To solve UVa 11572 in $O(n^2)$ time, we don’t actually need that extra map functionality. We can just use a hash table to check every possible subsequence:
for each integer in the input sequence
create a new hash table
current_subsequence_length = 0
while the table does not contain the current integer
add integer to table
increment current_subsequence_length
move to the next integer
update max_subsequence_length
print max_subsequence_length
Starting at every input position, this algorithm builds a sequence by adding consecutive input values until it finds a duplicate integer. The length of the longest sequence built in such a way is the answer.
This approach may clarify what the problem is looking for. But since $n$ can be as high as $10^6$ for this problem, an $O(n^2)$ solution is not feasible. We need a more efficient approach.
Key Idea #1: Segments
Finding a solution that runs faster than $O(n^2)$ is tricky, so let’s take it one step at a time.
Define a segment for an input integer x
as a contiguous subsequence that begins with x
and ends at the next occurrence of x
. For example, in the sample input above, 2, 3, 2
is a segment for the integer 2
in that input sequence.
For any starting position p
in a sequence, the longest contiguous subsequence that could satisfy this problem’s requirements is one less than the length of the segment beginning at p
. For example, in the sample input, there is a five-element segment 1, 2, 3, 2, 1
that begins and ends with 1
. Looking only at the endpoints of this segment, we know that the 1
repeats for the first time at position 4
. Since our answer is not allowed to have any repeated elements, the maximum length is four.
However, four clearly can’t be our final answer, since there is a repeated 2
inside the segment. So the next question is how we can use the idea of segments to find not just the maximum possible length, but the maximum length that meets the problem requirements.
Key Idea #2: Segments Within Segments
Here’s a visual representation of the sample input, divided into segments.
Read the diagram as follows:
- The black line at the top shows zero-based positions in the full sequence. Positions 0 through 4 contain the sequence elements. Position (5) is a sentinel position, which I’ll explain later.
- The red line shows the segment from position 0 to position 4 that begins and ends with
1
. - The green line shows the segment from position 1 to position 3 that begins and ends with
2
. - The blue line shows the segment from position 2 to position (5). This is where the sentinel position comes in. Since there is only one
3
in the sequence, there is no end position to the segment that starts with3
. The sentinel position ensures that every segment has an endpoint. This will be useful in the algorithm described below. - The purple line at the bottom shows the input integer at each position.
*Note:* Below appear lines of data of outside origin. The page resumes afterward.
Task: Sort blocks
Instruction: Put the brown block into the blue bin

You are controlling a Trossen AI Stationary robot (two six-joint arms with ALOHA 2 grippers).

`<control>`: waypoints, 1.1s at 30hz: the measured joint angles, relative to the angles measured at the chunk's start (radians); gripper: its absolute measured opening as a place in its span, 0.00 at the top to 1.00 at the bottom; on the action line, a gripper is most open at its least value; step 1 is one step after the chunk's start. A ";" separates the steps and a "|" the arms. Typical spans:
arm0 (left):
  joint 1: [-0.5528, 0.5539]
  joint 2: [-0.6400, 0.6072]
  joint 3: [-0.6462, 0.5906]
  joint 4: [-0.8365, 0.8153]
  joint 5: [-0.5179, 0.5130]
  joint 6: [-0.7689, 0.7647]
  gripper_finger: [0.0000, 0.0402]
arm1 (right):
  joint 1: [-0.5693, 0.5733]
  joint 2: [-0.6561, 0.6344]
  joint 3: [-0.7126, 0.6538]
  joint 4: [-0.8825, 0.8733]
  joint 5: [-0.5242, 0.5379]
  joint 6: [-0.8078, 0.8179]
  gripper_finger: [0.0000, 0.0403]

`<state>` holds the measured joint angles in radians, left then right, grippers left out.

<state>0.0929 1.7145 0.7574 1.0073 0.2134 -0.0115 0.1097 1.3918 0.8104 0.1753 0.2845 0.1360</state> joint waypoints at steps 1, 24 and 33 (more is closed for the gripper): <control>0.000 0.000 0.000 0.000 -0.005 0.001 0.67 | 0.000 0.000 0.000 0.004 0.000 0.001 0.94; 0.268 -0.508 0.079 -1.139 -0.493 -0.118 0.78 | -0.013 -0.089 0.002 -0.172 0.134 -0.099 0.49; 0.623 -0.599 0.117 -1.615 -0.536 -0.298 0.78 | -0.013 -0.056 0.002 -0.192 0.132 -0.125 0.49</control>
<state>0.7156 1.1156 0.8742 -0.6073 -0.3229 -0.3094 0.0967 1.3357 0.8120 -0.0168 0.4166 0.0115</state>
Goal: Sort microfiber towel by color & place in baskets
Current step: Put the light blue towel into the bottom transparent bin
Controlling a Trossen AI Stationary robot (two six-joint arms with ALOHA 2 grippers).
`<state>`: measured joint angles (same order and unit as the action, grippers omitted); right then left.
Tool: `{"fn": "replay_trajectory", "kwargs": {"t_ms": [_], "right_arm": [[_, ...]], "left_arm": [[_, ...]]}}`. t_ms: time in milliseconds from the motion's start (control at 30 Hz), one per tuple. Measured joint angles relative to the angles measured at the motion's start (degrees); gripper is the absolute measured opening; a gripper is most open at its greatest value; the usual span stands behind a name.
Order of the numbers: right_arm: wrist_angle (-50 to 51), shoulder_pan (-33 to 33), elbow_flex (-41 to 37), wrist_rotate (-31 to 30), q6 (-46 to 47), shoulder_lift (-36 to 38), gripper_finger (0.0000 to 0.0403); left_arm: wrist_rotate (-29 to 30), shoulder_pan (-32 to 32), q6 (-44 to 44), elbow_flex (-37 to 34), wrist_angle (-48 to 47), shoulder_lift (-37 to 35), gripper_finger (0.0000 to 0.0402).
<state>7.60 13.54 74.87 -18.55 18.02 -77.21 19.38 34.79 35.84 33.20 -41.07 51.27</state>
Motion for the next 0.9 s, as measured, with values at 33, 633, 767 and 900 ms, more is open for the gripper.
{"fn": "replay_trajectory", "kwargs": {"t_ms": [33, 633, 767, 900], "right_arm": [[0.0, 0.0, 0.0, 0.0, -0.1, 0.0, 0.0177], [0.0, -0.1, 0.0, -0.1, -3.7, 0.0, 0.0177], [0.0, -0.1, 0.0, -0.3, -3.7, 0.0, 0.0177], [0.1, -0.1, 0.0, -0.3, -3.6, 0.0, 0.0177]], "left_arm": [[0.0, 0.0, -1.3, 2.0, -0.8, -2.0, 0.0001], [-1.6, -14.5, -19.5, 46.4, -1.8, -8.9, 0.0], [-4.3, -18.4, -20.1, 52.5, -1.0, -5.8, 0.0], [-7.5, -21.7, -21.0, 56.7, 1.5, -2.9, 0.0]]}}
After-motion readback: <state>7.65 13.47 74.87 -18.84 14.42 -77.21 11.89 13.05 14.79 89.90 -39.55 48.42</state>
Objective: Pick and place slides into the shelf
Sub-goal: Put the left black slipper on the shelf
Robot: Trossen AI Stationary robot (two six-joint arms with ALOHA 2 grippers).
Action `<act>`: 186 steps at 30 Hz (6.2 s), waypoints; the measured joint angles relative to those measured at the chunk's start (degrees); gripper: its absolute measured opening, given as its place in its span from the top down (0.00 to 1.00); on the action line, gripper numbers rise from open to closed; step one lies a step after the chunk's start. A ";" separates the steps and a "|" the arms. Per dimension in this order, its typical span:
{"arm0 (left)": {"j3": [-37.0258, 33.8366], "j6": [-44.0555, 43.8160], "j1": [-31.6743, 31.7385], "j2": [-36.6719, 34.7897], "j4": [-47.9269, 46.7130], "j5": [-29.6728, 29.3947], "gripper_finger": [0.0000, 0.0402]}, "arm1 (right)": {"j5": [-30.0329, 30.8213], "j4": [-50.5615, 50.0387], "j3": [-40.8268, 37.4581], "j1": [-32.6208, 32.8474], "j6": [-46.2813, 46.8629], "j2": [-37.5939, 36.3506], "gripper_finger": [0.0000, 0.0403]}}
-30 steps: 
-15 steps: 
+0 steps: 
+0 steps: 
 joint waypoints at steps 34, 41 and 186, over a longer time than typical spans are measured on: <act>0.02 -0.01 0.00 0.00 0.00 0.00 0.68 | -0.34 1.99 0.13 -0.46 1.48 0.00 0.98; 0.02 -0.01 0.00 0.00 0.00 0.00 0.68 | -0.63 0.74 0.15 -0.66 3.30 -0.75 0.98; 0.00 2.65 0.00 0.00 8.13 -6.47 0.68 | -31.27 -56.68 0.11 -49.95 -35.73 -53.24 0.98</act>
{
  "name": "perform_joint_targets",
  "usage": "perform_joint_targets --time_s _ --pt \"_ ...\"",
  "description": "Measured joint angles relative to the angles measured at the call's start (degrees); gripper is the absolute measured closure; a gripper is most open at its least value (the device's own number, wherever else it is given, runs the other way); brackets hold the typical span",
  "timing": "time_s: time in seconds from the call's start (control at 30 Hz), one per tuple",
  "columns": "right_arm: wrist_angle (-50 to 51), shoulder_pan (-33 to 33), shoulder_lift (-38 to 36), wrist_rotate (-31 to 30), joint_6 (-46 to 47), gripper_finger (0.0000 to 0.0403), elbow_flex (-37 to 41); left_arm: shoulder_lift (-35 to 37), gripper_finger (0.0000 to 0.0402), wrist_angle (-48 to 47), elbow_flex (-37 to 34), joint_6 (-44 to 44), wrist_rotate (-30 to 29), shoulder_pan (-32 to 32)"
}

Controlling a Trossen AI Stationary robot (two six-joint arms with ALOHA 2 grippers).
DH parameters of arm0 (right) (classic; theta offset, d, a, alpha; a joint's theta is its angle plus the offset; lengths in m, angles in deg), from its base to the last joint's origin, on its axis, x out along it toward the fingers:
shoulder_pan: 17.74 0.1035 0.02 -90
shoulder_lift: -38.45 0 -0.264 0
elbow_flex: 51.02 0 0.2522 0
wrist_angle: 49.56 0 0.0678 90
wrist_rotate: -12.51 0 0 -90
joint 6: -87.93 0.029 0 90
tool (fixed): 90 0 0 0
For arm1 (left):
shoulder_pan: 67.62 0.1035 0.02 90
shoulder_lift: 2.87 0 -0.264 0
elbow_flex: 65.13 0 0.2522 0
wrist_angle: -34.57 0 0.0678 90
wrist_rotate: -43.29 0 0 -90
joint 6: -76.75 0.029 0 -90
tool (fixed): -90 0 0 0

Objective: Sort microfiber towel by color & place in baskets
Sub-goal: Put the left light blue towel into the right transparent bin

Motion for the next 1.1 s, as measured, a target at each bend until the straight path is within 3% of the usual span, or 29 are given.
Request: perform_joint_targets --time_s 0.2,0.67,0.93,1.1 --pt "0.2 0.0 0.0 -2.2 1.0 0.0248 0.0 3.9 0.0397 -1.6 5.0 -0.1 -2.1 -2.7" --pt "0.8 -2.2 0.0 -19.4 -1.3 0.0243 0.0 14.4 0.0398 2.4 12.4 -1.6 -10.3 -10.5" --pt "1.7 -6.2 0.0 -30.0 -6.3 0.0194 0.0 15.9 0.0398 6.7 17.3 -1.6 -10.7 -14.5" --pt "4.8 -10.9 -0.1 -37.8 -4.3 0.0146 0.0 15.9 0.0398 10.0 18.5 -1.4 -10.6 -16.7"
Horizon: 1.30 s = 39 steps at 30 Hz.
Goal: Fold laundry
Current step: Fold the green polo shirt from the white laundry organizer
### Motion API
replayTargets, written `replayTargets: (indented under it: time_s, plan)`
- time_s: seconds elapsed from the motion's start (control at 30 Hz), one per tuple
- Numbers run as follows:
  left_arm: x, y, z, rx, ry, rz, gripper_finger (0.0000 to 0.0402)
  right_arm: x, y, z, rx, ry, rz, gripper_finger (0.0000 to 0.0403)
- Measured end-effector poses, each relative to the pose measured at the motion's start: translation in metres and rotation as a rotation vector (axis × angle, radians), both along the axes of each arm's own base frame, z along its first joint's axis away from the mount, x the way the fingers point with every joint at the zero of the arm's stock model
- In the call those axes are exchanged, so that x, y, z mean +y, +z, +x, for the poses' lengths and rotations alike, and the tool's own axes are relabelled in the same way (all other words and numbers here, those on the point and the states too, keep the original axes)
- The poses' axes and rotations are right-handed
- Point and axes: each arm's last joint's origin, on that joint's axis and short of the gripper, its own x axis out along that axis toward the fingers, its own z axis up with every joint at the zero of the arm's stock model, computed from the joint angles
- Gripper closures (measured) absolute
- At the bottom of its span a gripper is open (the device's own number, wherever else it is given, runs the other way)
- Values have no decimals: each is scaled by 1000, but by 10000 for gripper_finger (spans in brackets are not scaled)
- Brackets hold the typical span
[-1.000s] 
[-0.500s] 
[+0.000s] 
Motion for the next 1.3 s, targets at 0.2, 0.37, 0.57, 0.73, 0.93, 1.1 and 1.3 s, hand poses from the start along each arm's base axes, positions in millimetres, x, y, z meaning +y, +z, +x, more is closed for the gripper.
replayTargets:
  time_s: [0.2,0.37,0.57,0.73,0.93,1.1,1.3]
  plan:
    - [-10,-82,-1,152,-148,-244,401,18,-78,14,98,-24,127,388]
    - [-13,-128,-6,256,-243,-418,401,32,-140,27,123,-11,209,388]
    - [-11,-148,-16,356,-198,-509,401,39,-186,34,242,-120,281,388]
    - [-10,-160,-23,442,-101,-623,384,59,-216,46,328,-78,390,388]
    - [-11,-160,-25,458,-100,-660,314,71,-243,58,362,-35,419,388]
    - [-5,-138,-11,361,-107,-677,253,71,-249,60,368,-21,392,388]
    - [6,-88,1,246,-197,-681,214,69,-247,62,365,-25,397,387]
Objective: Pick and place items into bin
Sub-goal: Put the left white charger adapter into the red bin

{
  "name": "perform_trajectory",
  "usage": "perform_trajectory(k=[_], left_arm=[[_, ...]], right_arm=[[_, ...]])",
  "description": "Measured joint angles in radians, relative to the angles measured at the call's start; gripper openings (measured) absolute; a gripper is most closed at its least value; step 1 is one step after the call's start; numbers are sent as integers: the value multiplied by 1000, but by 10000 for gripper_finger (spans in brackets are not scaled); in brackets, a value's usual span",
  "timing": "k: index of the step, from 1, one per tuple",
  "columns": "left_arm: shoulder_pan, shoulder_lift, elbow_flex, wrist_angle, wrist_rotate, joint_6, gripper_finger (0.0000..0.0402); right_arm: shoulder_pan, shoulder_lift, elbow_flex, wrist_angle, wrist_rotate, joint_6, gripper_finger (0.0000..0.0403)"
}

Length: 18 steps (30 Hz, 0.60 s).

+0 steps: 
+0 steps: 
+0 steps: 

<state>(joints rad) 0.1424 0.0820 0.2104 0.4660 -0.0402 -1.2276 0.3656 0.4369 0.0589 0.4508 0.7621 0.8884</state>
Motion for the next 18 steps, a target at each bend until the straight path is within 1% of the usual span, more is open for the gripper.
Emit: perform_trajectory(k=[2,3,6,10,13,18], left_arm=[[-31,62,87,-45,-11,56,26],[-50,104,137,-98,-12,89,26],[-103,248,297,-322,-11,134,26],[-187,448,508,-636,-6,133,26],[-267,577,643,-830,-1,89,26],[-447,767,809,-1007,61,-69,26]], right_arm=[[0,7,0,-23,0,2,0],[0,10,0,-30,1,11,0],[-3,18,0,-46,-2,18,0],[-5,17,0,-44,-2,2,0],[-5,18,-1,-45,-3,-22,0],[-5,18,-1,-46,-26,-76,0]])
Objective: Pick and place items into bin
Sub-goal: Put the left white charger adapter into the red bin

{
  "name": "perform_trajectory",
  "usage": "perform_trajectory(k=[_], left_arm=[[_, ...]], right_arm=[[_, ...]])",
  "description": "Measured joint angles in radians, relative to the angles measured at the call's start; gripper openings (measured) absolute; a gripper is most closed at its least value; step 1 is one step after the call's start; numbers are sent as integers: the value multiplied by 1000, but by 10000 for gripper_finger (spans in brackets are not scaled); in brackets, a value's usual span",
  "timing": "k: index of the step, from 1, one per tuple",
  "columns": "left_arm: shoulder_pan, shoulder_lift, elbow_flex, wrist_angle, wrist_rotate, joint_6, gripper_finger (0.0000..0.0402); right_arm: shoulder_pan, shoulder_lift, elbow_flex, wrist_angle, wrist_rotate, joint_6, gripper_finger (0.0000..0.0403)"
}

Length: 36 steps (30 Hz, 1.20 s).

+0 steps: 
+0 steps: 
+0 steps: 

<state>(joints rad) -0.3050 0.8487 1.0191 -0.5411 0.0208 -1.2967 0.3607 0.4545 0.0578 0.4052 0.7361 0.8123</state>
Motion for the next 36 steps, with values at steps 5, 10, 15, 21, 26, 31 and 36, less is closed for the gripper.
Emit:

Notice that the segments start at consecutive positions starting with position 0 as we move from the top to the bottom of the diagram. This is also important for the algorithm.
Here’s the rule we need to use, using the idea of segments within segments:
For the segment at each position in the original sequence, find the contained segment with the lowest endpoint.
Notice that the green segment (2) in the diagram is contained within the red segment (1). The blue segment (3) is not contained in any segment, since its (virtual) endpoint is beyond the range of the original sequence. Therefore, if we are evaluating the red segment, we have to stop before position 3, the endpoint of the green segment. Otherwise we’ll end up with a duplicate 2
value. Stopping one position before the end of the green segment gives us a total subsequence length of 3. The subsequence is 1, 2, 3
.
Why does this rule work? As I mentioned earlier, the segments are sorted by starting position. If we move along the red segment, we build up a sequence with a new integer at each position: 1
(the start of the red segment), 2
(the start of the green segment), and 3
(the start of the blue segment). At position 3, the green segment ends, which due to the way we defined segments means that we have a duplicate integer. Since this isn’t allowed by the rules, this is as far as we can go from the start position. We started at position 0 and stopped before position 3, so our subsequence length is 3 - 0 = 3
.
The green segment doesn’t contain any sub-segments, so we can calculate its subsequence length just by subtracting its end position from its start position: 3 - 1 = 2
. The subsequence is 2, 3
.
The blue segment also doesn’t contain any sub-segments, so its subsequence length is 5 - 2 = 3
. The subsequence is 3, 2, 1
. Notice that the sentinel at position 5 is useful for calculating the length of segments that only have a start position. In fact, we’ll see in the full algorithm that every integer in the sequence will have a segment that ends at position n
, where n
is the length of the input sequence.
The Algorithm
Using the two key ideas of segments and segments within segments, we can develop an efficient algorithm to find the length of the longest contiguous subsequence containing no repeated elements.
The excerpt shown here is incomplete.